Edward Whelan is the president of the Ethics and Public Policy Center. As a frequent contributor to National Review’s Bench Memos blog, one of the nation’s most popular legal blogs, he has been a leading commentator on nominations to the Supreme Court, lower courts, and on issues of constitutional law. Whelan clerked for the late Supreme Court Justice Antonin Scalia. He spoke on campus March 30 on “The Supreme Court, the Scalia Vacancy, and the 2016 Elections.”
Do you think that fewer appeals will be made to the Supreme Court as it becomes more of a politicized body of judges?
Well, no, because different parties will have an incentive to get victories from the Supreme Court. I think that the more the Supreme Court seizes an outsized role, the more people will appeal to it to try to get the victories they want that they haven’t been able to get through the democratic processes.
What do you think that Founding Fathers would say if they saw the federal judicial branch today?
I think the Framers would be appalled by the outsized role that the Supreme Court has seized, especially over the last 50 years.
Alexander Hamilton trusted that the judiciary would respect the line between will and judgment. In Federalist 78, he said that if justices don’t respect the line and are just imposing their will, there’s no reason to have a supreme court and the power of judicial review at all. Unfortunately, our Constitution doesn’t really offer any effective remedy against judicial imperialism. I think that the Framers might wish that they had provided one.

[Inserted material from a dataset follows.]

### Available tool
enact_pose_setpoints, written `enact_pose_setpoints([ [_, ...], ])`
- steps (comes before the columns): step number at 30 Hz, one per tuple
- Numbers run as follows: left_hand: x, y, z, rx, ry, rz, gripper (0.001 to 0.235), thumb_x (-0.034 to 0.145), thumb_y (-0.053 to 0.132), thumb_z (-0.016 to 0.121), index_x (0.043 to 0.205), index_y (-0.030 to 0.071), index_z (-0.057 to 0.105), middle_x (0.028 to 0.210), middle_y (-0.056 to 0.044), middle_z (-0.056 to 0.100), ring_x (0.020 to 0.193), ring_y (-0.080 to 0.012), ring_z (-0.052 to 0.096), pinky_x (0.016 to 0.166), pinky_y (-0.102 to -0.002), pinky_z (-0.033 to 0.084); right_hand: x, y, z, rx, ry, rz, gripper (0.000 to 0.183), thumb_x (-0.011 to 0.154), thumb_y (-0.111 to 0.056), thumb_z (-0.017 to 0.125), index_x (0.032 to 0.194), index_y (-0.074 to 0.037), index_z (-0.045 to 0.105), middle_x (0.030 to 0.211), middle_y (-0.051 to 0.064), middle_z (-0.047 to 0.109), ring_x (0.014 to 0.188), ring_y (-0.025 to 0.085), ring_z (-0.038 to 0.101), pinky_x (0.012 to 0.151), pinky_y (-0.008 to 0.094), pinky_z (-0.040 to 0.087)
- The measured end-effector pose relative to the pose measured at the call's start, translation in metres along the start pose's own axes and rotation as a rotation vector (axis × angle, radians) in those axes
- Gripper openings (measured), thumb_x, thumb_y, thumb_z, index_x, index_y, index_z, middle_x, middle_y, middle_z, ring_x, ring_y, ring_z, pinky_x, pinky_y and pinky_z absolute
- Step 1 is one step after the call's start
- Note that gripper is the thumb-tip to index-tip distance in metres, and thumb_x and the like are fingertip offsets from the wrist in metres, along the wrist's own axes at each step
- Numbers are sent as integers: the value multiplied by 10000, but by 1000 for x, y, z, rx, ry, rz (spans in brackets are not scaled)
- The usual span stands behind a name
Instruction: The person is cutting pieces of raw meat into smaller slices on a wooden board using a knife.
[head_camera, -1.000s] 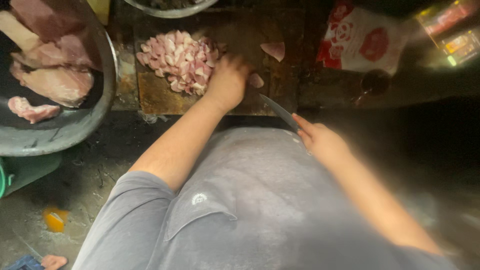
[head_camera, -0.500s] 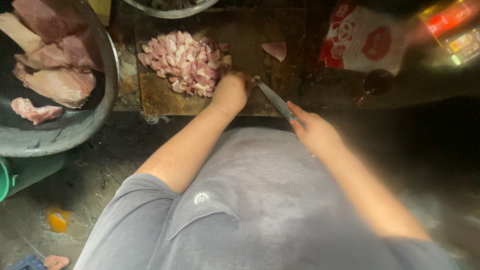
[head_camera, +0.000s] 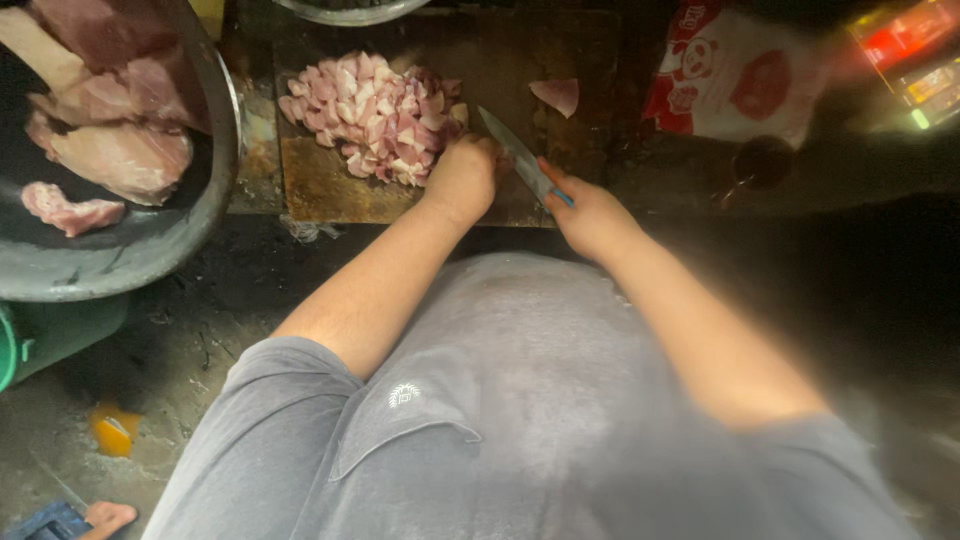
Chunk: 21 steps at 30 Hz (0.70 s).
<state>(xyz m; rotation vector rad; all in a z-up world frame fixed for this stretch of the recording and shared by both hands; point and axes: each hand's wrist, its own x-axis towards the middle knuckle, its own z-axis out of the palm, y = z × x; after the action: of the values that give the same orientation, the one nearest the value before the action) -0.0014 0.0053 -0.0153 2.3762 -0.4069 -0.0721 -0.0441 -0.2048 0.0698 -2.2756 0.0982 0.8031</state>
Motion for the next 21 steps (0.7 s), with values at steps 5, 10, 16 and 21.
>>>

The process proceeding now, with regard to Judge Merrick Garland’s nomination to the Supreme Court, is entirely within the bounds of the process that the Constitution contemplates. President Obama certainly has the power to make a nomination. He’s done that, and the Senate has the power to just say no, including by inaction.
At what point in history would you say that this overstepping of bounds began?
Different people can point to different things, in part depending on which of the excesses they view as most objectionable. I would point especially to the Warren Court of the 1960s as the time when things really went wild. It was in 1962 that Chief Justice Earl Warren secured a reliable fifth vote for whatever he wanted to do, and from that point on, the court operated as a roving commission to impose its policy reforms across whatever areas it wanted to.
Today, March 30, happens to be the 58th anniversary of the court’s opinion in 1958 in an Eighth Amendment case called Trop v. Dulles. And it was in that case that Justice Felix Frankfurter, in dissent, asked rhetorically, “Can constitutional reasoning really be so empty?” And of course, the answer is yes. We have seen it now for decades from so-called “living constitutionalists.”
What is your opinion of setting term limits for Supreme Court justices?
I think it could be a good idea in theory, but it’s never going to be adopted in practice, precisely because the Constitution is so difficult to amend. I think we also have to be careful because any reform can have unintended and unforeseen consequences.
Why is there a trend in our society to bypass the philosopher and look to opinion of the scientist for the final say on deciding contentious issues, such as when life begins?
You’re raising the deep problem of scientism, which is the notion that science itself can answer all the great questions, including of morals. That is a huge category error because science is simply incapable of doing that. We should be respectful of all that scientific knowledge provides us without making the huge mistake that science can dictate our values.
Is free will an illusion?
No one lives as though he believes that free will doesn’t exist. Now maybe the determinists would say that their genes are fooling them into thinking that they have free will, but it’s a concept that is completely in conflict with lived experience and ought to be difficult to take seriously.
How do you make a persuasive case for morality in a society where statistics demonstrate it is becoming less and less religious?
The Ethics and Public Policy Center is dedicated to the proposition that it’s important to speak in nonsectarian terms and use a vocabulary that people of good will ought to be able to engage in. That isn’t to deny that for religious people, fundamental beliefs about policy will often have a religious underpinning. For example, my support for laws against murder is a position that I hold ultimately only because of my religious beliefs. If I didn’t have those religious beliefs, there would be plenty of exceptions that I’d be ready to make to the laws against murder.
We have this disturbing new progressive notion that, somehow, people with religious beliefs are forbidden from bringing those beliefs with them into the public square, as though you can sever that which you believe most important, and that, somehow, only those who have a secular outlook are entitled to adopt policies that reflect their views. I think it’s an entirely incoherent approach but it’s one that in an increasingly irreligious society somehow seems to be getting traction. But again, I simply don’t see how any religious person on the vast range of issues could possibly have any position that is entirely divorced from ultimate understandings of right and wrong and the dignity of the human person.
Can you reflect on your experience knowing Supreme Court Justice Antonin Scalia?
Justice Scalia was someone who was deeply dedicated to getting every case right, big or small. He was a brilliant justice with a mastery of language and rhetoric. He was systematic in his approach to legal questions and did his best to make sure that he was applying a consistent, principled approach.